TZ-LLM：基于Arm TrustZone保护设备端大型语言模型 (TZ-LLM: Protecting On-Device Large Language Models with Arm TrustZone)

Large Language Models (LLMs) deployed on mobile devices offer benefits like user privacy and reduced network latency, but introduce a significant security risk: the leakage of proprietary models to end users. To mitigate this risk, we propose a system design for protecting on-device LLMs using Arm Trusted Execution Environment (TEE), TrustZone. Our system addresses two primary challenges: (1) The dilemma between memory efficiency and fast inference (caching model parameters within TEE memory). (2) The lack of efficient and secure Neural Processing Unit (NPU) time-sharing between Rich Execution Environment (REE) and TEE. Our approach incorporates two key innovations. First, we employ pipelined restoration, leveraging the deterministic memory access patterns of LLM inference to prefetch parameters on demand, hiding memory allocation, I/O and decryption latency under computation time. Second, we introduce a co-driver design, creating a minimal data plane NPU driver in the TEE that collaborates with the full-fledged REE driver. This reduces the TEE TCB size and eliminates control plane reinitialization overhead during NPU world switches. We implemented our system on the emerging OpenHarmony OS and the llama.cpp inference framework, and evaluated it with various LLMs on an Arm Rockchip device. Compared to a strawman TEE baseline lacking our optimizations, our system reduces TTFT by up to 90.9% and increases decoding speed by up to 23.2%.

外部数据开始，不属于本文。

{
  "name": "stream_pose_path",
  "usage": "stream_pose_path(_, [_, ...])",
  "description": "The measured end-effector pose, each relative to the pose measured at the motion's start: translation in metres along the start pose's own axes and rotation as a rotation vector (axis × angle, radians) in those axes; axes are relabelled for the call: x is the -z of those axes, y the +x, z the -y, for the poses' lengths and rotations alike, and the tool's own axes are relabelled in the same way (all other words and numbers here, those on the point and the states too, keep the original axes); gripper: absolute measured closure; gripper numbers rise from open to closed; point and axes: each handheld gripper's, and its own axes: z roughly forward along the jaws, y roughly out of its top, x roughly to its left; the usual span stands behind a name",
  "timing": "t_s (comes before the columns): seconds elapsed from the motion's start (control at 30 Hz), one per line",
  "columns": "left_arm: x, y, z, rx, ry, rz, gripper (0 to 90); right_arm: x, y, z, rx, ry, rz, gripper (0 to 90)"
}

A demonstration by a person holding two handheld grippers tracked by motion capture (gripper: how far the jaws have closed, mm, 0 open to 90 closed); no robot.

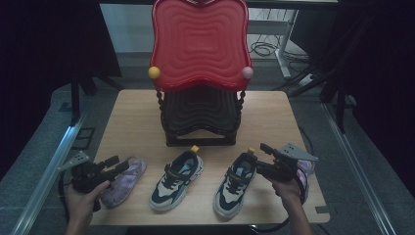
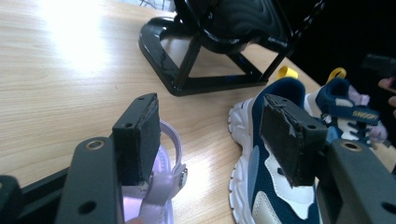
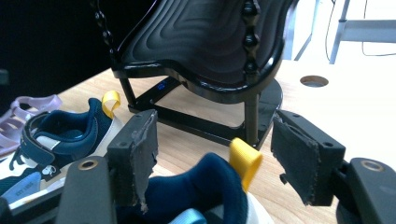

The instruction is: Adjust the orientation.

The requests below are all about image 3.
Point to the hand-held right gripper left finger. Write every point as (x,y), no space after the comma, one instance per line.
(130,149)

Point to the navy and white sneaker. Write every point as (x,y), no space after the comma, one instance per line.
(193,186)
(71,133)

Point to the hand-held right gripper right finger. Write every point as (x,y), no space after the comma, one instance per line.
(305,155)

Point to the white desk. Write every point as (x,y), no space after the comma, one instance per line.
(367,29)

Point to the red and black shoe rack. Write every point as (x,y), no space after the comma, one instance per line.
(199,40)

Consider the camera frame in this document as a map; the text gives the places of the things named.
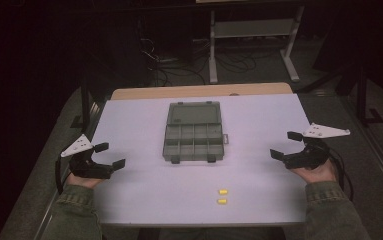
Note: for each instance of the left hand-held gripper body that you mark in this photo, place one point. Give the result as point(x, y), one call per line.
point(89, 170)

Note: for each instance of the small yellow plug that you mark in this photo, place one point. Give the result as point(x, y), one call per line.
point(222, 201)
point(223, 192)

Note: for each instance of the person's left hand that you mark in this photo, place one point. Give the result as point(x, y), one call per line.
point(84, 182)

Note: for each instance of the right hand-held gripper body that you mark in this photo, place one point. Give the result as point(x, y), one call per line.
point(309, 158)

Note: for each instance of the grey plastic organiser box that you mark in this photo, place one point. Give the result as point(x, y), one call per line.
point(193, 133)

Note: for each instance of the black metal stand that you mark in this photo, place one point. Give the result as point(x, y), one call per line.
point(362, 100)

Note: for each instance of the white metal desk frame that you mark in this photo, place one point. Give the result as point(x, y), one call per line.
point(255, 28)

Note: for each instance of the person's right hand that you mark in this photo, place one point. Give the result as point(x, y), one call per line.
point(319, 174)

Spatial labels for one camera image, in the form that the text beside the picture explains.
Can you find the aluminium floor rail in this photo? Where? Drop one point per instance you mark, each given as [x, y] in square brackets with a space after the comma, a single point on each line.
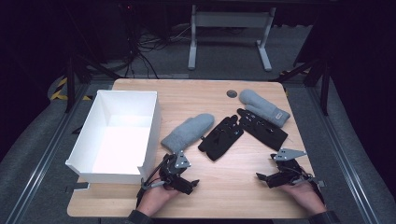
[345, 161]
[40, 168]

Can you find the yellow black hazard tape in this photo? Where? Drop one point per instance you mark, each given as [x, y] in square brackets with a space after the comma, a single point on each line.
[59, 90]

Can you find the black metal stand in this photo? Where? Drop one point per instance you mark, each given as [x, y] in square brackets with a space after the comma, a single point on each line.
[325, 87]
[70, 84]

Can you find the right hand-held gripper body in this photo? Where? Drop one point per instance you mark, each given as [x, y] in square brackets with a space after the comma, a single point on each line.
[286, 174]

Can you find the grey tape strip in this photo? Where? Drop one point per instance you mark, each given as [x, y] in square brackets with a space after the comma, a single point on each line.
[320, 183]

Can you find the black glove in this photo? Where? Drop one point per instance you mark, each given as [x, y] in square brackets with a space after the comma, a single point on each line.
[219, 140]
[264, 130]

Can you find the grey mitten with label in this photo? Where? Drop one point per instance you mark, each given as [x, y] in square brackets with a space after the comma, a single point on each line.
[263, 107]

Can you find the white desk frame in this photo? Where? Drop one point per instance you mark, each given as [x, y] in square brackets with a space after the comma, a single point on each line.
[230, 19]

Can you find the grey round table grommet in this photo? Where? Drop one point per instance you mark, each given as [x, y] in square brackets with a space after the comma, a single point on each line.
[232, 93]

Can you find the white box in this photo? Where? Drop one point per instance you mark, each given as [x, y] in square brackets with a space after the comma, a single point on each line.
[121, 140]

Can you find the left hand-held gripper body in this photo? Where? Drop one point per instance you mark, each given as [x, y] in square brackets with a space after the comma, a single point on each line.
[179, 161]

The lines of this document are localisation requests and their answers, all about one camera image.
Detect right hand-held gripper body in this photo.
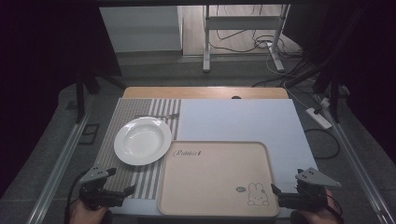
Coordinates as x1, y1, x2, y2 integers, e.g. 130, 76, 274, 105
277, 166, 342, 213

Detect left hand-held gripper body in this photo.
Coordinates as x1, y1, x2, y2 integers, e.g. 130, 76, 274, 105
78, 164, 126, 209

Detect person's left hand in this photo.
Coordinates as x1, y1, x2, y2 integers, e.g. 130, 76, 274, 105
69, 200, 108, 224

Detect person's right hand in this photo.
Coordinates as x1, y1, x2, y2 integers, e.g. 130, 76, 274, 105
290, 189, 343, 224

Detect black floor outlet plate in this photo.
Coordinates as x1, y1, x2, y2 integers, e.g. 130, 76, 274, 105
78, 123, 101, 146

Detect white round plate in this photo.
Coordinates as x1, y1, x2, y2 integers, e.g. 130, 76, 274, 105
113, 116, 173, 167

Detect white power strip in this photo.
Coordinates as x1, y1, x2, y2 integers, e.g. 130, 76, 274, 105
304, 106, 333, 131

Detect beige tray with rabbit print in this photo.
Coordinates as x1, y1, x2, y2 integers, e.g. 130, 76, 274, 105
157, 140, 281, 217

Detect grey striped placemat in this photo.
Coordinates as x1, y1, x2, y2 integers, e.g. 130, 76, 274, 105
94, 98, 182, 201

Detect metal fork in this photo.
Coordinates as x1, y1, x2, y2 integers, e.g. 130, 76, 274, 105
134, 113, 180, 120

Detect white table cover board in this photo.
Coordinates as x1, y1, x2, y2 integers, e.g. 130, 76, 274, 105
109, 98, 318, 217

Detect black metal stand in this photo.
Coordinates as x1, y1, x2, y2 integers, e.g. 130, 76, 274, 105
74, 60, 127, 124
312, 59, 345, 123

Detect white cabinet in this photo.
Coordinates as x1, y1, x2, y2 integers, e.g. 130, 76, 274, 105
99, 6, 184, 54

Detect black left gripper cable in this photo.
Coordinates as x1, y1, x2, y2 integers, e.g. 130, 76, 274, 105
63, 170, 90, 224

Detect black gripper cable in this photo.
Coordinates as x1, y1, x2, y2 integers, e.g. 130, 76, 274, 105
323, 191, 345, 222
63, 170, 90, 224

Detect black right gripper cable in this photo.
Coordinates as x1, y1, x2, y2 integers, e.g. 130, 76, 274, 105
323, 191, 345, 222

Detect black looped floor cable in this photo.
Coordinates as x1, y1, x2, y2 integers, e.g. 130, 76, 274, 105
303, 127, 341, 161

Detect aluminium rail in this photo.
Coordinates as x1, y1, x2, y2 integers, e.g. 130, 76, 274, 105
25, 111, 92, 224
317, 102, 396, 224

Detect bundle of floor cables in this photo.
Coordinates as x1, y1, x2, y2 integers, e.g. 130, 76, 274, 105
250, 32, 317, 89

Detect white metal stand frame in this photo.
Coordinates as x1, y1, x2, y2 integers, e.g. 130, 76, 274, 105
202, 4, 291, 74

翻译：部署于移动设备的大型语言模型（LLMs）虽能带来用户隐私保护和降低网络延迟等优势，但也引入了显著的安全风险：专有模型可能泄露给终端用户。为缓解此风险，我们提出一种基于Arm可信执行环境（TEE）TrustZone的设备端LLMs保护系统设计。该系统主要应对两大挑战：（1）内存效率与快速推理之间的权衡（在TEE内存中缓存模型参数）。（2）富执行环境（REE）与TEE之间缺乏高效安全的神经处理单元（NPU）分时共享机制。我们的方法包含两项关键创新。首先，采用流水线式参数恢复技术，利用LLM推理过程中确定性的内存访问模式按需预取参数，将内存分配、I/O和解密延迟隐藏于计算时间内。其次，引入协同驱动设计，在TEE内创建极简数据平面NPU驱动，与功能完整的REE驱动协同工作。这减少了TEE可信计算基（TCB）规模，并消除了NPU域切换时的控制平面重初始化开销。我们在新兴的OpenHarmony操作系统和llama.cpp推理框架上实现了该系统，并在Arm Rockchip设备上使用多种LLMs进行评估。与未采用优化的基础TEE方案相比，本系统将首词元生成时间（TTFT）降低最高达90.9%，并将解码速度提升最高达23.2%。